The New Yorker

Negli Stati Uniti ci sono un certo  numero di pubblicazioni periodiche che non possiamo definire letterarie in senso stretto. Ne ricordo solo alcune: l’Atlantic Monthly (dal 2007 solo Atlantic), The Believer e non ultimo, dal momento che si tratta di una vera e propria istituzione: “The New Yorker”.

The New Yorker è una rivista nata nel 1925 che viene pubblicata con cadenza più o meno settimanale. In poco più di ottanta pagine ci sono reportage, commenti politici, satira, saggi, narrativa, poesia e vignette. Sono per la precisione  47 numeri all’anno, ma ne vengono pubblicati, per una strana tradizione,  5 nel giro di due settimane.

Posseggo una sparuta collezione di questa rivista che amo profondamente,  sono solo poche pagine ma c’è di tutto. Si passa dagli appuntamenti culturali, (cinema all’aperto, rappresentazioni teatrali, concerti di musica classica, pop e jazz, mostre d’arte), tutti concentrati nelle prime pagine, fino agli approfondimenti  di attualità, scienza e cultura. Una sezione è dedicata alla critica: libri, musica ma anche a quella di costume.

L’ultima pagina è dedicata ad uno speciale concorso settimanale: il “Carton Caption Contest”. L’artista scelto dalla redazione disegna una vignetta senza didascalia, i concorrenti mandano la propria, il vincitore, scelto tra tre finalisti, riceve una copia stampata della vignetta con l’autografo del disegnatore di turno.

Ma quello che distingue più di ogni altra cosa questa rivista da tutte le altre, sono le splendide copertine, la qualità della scrittura e i racconti di narrativa. Tra i più grandi scrittori che hanno pubblicato sul New Yorker ne voglio ricordare solo alcuni: Alice MunroHaruki Murakami, Vladimir Nabokov, John O’Hara, Philip Roth, J.D. Salinger, John Updike, Amos Oz.

Non si tratta soltanto di capolavori della narrativa quelli apparsi sulle pagine del New Yorker, ma anche vere e proprie pietre miliari della storia della letteratura americana, come il racconto: “The Lottery” di Shirley Hardie Jackson, pubblicato nel 1948.
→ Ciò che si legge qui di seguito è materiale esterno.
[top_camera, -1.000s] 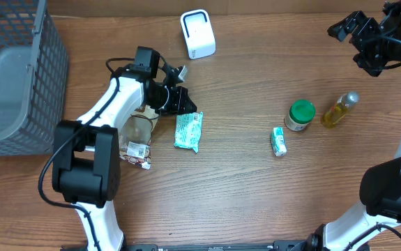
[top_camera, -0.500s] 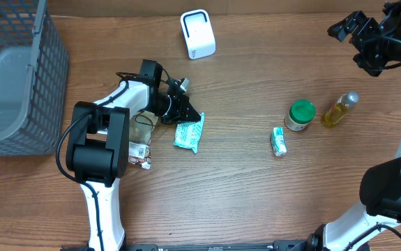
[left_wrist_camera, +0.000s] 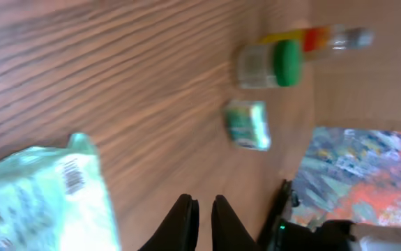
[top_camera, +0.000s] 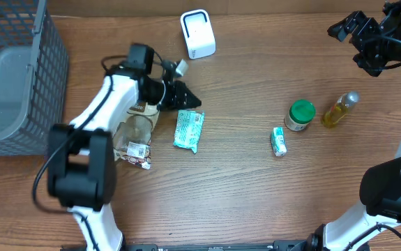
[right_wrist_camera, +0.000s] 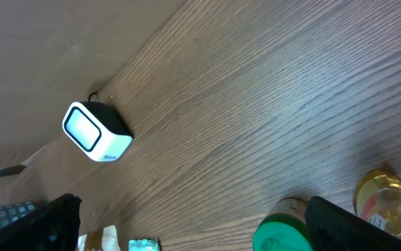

“The lottery” è un’agghiacciante e surreale storia, nella quale l’autrice immagina che in una villaggio di soli 300 abitanti ogni anno, il 27 di giugno per la precisione, una terribile tradizione viene portata a compimento. Per propiziare l’imminente raccolto di mais, una famiglia, scelta a sorte, viene lapidata dal resto della comunità.

Il racconto suscitò un ‘infinità di polemiche, numerose lettere di protesta furono inviate alla redazione, più di quante ne abbia mai ricevute il New Yorker per qualsiasi altro testo pubblicato, molti abbonamenti furono disdetti, eppure, solo dopo pochi anni questo racconto è diventato fondamentale materia di studio in scuole ed università.

Le copertine sono splendide, sempre disegnate da grandi illustratori. Ma tra le più famose c’è quella che caratterizzò il numero uscito all’indomani dell’11/09: le sagome nere delle torri gemelle su di uno sfondo scuro, senza titolo di copertina.

Sono nato negli anni 60. Non essendo ancora stati inventati i videogiochi ed i telefoni cellulari e dal momento che la Tv aveva solo un canale e con una limitata offerta di spettacoli, l’unico modo per combattere la noia è stata la lettura. Già, dimenticavo, nessuno mi chiamava per giocare a pallone perché ero troppo scarso. Il primo libro che ho letto e di cui abbia memoria è stato “Le avventure di Tom Sawyer” di Mark Twain. Da quel giorno l’avrò riletto circa 18 volte. Sono poi diventato un lettore ossessivo compulsivo. Le ultime pagine di un libro che mi appassiona, o che mi lascia indifferente, (perché esistono anche quelli), sono sempre accompagnate da un unico pensiero: cosa leggerò dopo? Preferisco gli autori di lingua inglese del novecento, americani ed inglesi in particolar modo. La morte di D.F. Wallace mi ha colpito come un tifoso della Juventus è stato colpito dalla morte di Gaetano Scirea. Ora vi lascio, c’è un capitolo di un nuovo romanzo che ho lasciato a metà.